Psychologists conduct individual psychotherapy and psychological assessments for various health and mental health issues and conditions.
Common Mental Health Issues
In this section, we outline some common mental health issues. Research has shown that psychotherapy can help with the management of these issues.
Depression is a debilitating emotional disorder that can affect a person’s day-to-day functioning. Some symptoms of depression are: persistent low moods or agitation, loss of interest and motivation, change in appetite or sleep, low energy, poor concentration or memory, feelings of guilt and worthlessness, recurrent thoughts of dying.
Anxiety can be useful in keeping us alert and motivating us to deal with problems. However, when these feelings are too strong, it can interfere with our everyday lives. Excessive anxiety can lead to uncontrollable worrying, panic attacks, avoiding situations or places, fatigue, or poor concentration.
Trauma is a strong emotional response to a significantly distressing event. Traumatic events often involve a threat to one’s physical or psychological safety. Some symptoms of trauma include, re-experiencing the traumatic event (e.g., recurrent nightmares), avoidance (e.g., of places and people), hyperarousal (e.g., easily startled), and disturbances to appetite or sleep.
Psychosis is a condition where a person’s thoughts and emotions are affected, leading to a loss of contact with reality. Psychosis is typically characterised by delusions (false beliefs or thoughts) and hallucinations (seeing or hearing things that are not there).

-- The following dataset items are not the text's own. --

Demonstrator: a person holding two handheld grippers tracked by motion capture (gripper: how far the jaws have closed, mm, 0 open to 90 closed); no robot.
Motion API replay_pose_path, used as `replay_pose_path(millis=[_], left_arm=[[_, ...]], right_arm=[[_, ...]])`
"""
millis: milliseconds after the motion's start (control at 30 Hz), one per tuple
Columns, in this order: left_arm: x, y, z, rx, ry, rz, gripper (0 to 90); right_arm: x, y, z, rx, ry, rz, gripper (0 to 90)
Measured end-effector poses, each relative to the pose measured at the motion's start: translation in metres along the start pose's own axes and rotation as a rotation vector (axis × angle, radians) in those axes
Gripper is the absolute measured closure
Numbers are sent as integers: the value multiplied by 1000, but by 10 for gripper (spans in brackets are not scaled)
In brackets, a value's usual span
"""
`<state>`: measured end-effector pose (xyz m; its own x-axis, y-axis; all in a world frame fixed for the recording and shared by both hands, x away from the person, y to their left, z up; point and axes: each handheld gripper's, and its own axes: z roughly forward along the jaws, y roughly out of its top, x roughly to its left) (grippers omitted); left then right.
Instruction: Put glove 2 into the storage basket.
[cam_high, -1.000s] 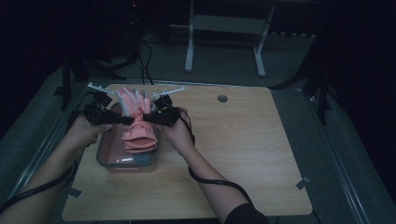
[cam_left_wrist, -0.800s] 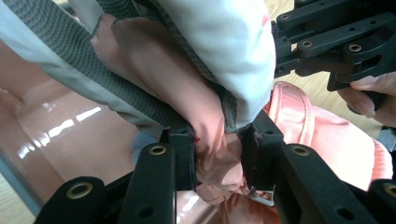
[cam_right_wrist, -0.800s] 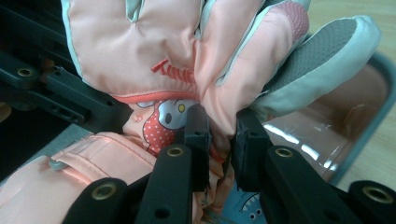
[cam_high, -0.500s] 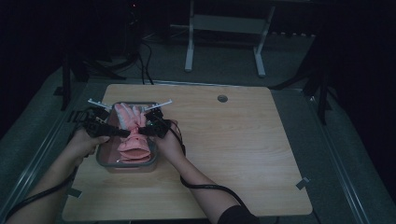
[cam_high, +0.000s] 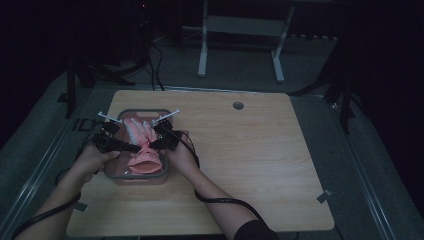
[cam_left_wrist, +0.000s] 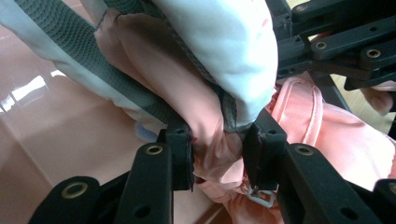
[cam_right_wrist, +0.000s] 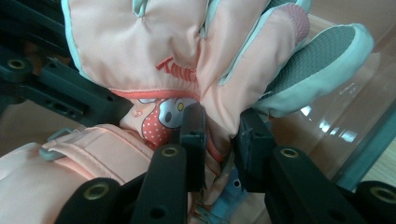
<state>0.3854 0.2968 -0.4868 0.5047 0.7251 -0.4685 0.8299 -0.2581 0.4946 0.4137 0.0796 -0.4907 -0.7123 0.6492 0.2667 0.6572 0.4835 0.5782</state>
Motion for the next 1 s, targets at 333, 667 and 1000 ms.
replay_pose_path(millis=[333,667,1000], left_arm=[[3,1,-1,-40,86,-15,517],[-10,6,-2,-141,296,52,173],[-26,5,-27,-301,266,92,7]], right_arm=[[-1,8,-9,-59,-33,-69,409],[-19,1,-37,-133,107,-68,197],[-32,-7,-55,-170,129,-62,167]])
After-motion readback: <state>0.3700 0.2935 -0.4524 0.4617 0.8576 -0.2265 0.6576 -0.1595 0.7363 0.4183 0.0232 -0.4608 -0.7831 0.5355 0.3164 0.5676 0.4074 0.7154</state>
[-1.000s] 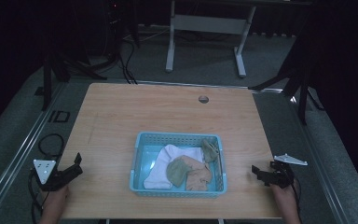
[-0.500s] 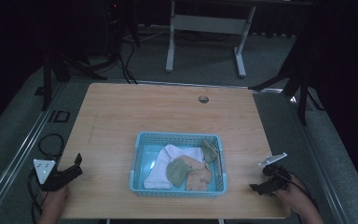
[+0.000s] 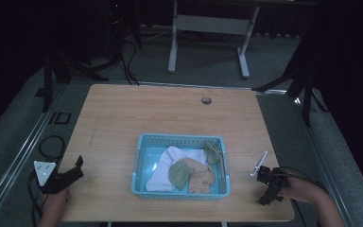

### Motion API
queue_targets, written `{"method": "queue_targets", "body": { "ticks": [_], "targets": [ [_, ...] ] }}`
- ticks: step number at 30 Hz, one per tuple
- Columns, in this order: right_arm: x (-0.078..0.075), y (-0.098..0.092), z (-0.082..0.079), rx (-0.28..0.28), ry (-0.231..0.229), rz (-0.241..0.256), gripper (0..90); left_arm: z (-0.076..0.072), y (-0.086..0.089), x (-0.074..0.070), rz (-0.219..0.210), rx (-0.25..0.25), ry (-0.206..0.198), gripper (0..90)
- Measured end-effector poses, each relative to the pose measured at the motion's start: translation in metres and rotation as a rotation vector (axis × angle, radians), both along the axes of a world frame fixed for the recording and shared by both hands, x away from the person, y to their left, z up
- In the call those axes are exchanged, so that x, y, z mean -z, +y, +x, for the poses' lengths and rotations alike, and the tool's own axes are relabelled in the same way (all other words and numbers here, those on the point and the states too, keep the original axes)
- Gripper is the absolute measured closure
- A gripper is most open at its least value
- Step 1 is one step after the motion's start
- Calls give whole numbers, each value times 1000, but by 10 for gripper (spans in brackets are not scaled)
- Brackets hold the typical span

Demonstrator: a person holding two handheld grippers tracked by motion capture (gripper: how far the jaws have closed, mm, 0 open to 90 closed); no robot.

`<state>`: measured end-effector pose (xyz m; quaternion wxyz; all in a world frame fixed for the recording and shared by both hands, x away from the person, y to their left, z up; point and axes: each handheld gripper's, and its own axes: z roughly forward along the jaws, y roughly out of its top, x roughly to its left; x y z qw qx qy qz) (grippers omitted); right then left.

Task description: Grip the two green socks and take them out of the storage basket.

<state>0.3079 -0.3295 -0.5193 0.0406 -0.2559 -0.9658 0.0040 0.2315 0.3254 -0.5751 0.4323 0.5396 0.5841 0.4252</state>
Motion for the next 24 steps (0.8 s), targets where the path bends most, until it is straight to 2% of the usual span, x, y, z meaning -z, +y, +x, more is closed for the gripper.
{"method": "queue_targets", "body": {
  "ticks": [2, 4, 8, 10, 13, 18, 21, 24],
  "targets": [
    [2, 4, -1, -41, 32, -25, 146, 0, 0, 0, -1, 6, -1, 7],
    [3, 7, -1, -77, 30, -40, 146, 0, 0, 0, -2, 7, 0, 7],
    [4, 15, -2, -139, 39, -34, 146, 0, 1, 0, -6, 11, 2, 7],
    [4, 18, -3, -165, 59, -27, 146, 0, 0, 0, -3, 13, 7, 7],
    [0, 23, -4, -208, 60, -37, 151, 0, 1, 0, -6, 11, 8, 7],
    [-10, 38, -4, -279, 49, -32, 154, 0, 1, 0, -8, 15, 9, 7],
    [-21, 50, -4, -313, 37, -36, 154, 0, 1, 0, -5, 14, 10, 7],
    [-33, 62, -4, -351, 40, -19, 156, 0, 1, 0, -4, 15, 10, 7]
  ]
}}
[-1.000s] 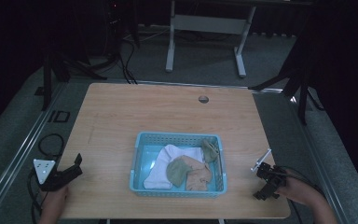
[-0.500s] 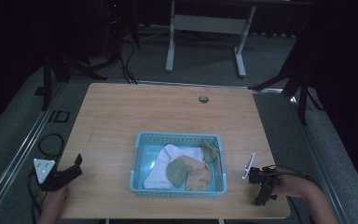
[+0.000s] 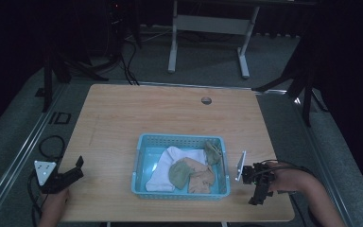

Psychotherapy: What Is It Like?
During our sessions, you can share about your current concerns. The psychologist will also ask more questions pertaining to your During our sessions, you can share about your current concerns. The psychologist will also ask more questions pertaining to your past difficulties and challenges. Through an understanding of your background, thoughts, behaviours, and current situation, the psychologist can then help you understand how your difficulties came about and/or are maintained. The psychologist can share with you skills and strategies that can help you cope with and reduce your current difficulties.
During the session, you do not have to talk about anything that you do not feel comfortable with sharing. Information shared during the session is also confidential.
We offer a number of different therapy techniques, depending on our assessment of the patient’s problems. These include Cognitive Behavioural Therapy (CBT), Mindfulness-Based Therapies, and Acceptance and Commitment Therapy. Depending on the type of therapy, psychotherapy sessions may include the following:
- Relaxation skills
- Stress management strategies
- Problem-solving skills
- Working with thoughts, feelings, and behaviours
Intellectual ability assessment
Intellectual ability assessments generally measure one’s intellectual functioning and cognitive abilities.
Neuropsychology assessments examine a variety of cognitive abilities, such as attention, memory and language. These systematic tests are important in assessing brain functioning.
Adaptive functioning assessments assesses one’s ability to manage daily demands in life, such as home living and self-care. These assessments also focus on one’s ability to live and function independently.
These assessments measure one’s emotional difficulties, the impact it has upon the individual’s life, and the individual’s ability to cope with these difficulties.
Personality assessments provide a better understanding of one’s personality type and profile.